As an example: running the test during holiday time frames where traffic patterns are naturally more profuse or conducting the analysis during a limited time promotion. In both cases, your website could be experiencing a traffic flow that’s far from the norm.
If you don’t address the validity issues before implementing changes, you could vastly undercut your “normal” performance when conditions return to baseline, such as when the holiday season is over.
So check your time frames and compare them against the rest of the year. If they’re out of the ordinary, you could be facing test results with low external validity.
And those could spell out even lower returns on investment in the long run.
By the way, what is your long-run plan? If you don’t have one, you could be making the last mistake on this list today.
5. Creating ambiguous end goals
Why are you running an A/B test? If you say it’s to improve conversions, that’s not actionable or narrow enough.
Nebulous end goals like “improve conversions” or “reduce bounce rate” are too open-ended. How will you know when the experiment has yielded the results you want? When you convert at 0.5% more? When you reduce bounce rate by 2%?
Your end goal dictates when you stop testing and start rolling out the changes (if any). Setting concrete parameters for your test, such as a 2.5% or more revenue change, prevents you from wasting time and money on unnecessary experiments.
Borrowing from the earlier example, the coinciding goal to accompany your strong hypothesis should look like this:
“Adding the delay to the pop-up offer should increase email sign-ups by X%, and thus put more leads into the sales funnel.”

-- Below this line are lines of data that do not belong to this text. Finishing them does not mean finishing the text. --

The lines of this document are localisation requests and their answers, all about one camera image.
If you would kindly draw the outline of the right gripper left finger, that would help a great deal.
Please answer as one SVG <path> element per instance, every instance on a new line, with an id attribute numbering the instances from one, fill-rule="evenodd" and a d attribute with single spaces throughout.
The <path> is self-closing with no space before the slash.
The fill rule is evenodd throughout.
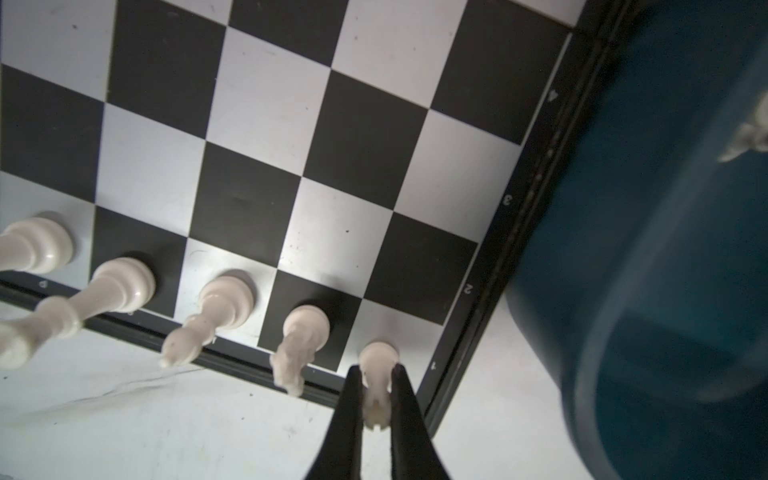
<path id="1" fill-rule="evenodd" d="M 325 438 L 306 479 L 360 479 L 364 386 L 358 365 L 350 367 Z"/>

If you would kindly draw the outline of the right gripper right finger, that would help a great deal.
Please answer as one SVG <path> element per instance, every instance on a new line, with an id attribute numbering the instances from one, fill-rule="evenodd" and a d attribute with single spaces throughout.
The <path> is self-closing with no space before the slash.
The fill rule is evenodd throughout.
<path id="1" fill-rule="evenodd" d="M 391 475 L 393 479 L 449 479 L 426 429 L 405 367 L 392 370 Z"/>

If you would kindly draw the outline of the white rook piece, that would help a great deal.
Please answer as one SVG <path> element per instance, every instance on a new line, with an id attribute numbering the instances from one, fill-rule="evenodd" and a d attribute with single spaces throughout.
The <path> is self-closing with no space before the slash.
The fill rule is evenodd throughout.
<path id="1" fill-rule="evenodd" d="M 385 430 L 390 426 L 392 370 L 399 360 L 398 351 L 383 341 L 368 344 L 359 355 L 359 368 L 366 387 L 363 422 L 369 430 Z"/>

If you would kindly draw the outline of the dark teal plastic tray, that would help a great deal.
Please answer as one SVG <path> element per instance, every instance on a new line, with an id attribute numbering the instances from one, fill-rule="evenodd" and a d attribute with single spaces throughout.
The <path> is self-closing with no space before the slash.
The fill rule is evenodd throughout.
<path id="1" fill-rule="evenodd" d="M 645 1 L 507 287 L 597 479 L 767 475 L 763 1 Z"/>

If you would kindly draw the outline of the black white chessboard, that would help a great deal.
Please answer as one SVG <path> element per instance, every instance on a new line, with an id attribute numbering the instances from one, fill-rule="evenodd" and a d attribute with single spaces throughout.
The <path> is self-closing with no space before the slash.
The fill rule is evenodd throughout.
<path id="1" fill-rule="evenodd" d="M 63 322 L 150 349 L 232 276 L 254 305 L 199 363 L 263 385 L 291 310 L 323 309 L 304 370 L 331 406 L 375 338 L 431 432 L 507 273 L 539 158 L 624 1 L 5 1 L 1 222 L 73 241 L 1 297 L 47 322 L 105 262 L 153 297 Z"/>

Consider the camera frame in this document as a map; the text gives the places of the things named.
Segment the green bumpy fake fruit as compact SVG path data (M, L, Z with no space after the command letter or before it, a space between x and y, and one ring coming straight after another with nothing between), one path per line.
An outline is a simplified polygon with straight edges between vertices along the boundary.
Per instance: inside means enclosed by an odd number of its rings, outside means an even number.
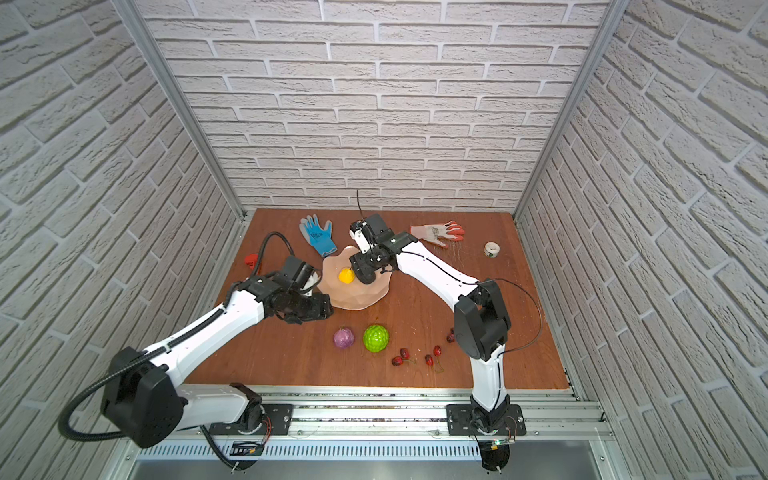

That’s not all having a quantifiable end goal can do for you, either. It also allows you to align your testing and analysis with your desired results more closely.
For instance, if your end goal is to increase sign-ups by X%, you’ll know to measure the size of your list and not the click-through rate on the pop-up.
As Peter Drucker said, “If you can’t measure it, you can’t improve it.”
So make sure your goals can be measured. Your results will be easier to justify to stakeholders and more actionable.
A/B testing is an easy and critical tool in your conversion optimization arsenal, but you need to make sure you’re using the instrument to its full potential.
Starting with a strong hypothesis, testing against the control, limiting the number of variables you test, checking your validity, and creating concrete end goals are just a few steps you can take to keep that tool honed.
The better your tool, the better your results. And the results are the point, aren’t they?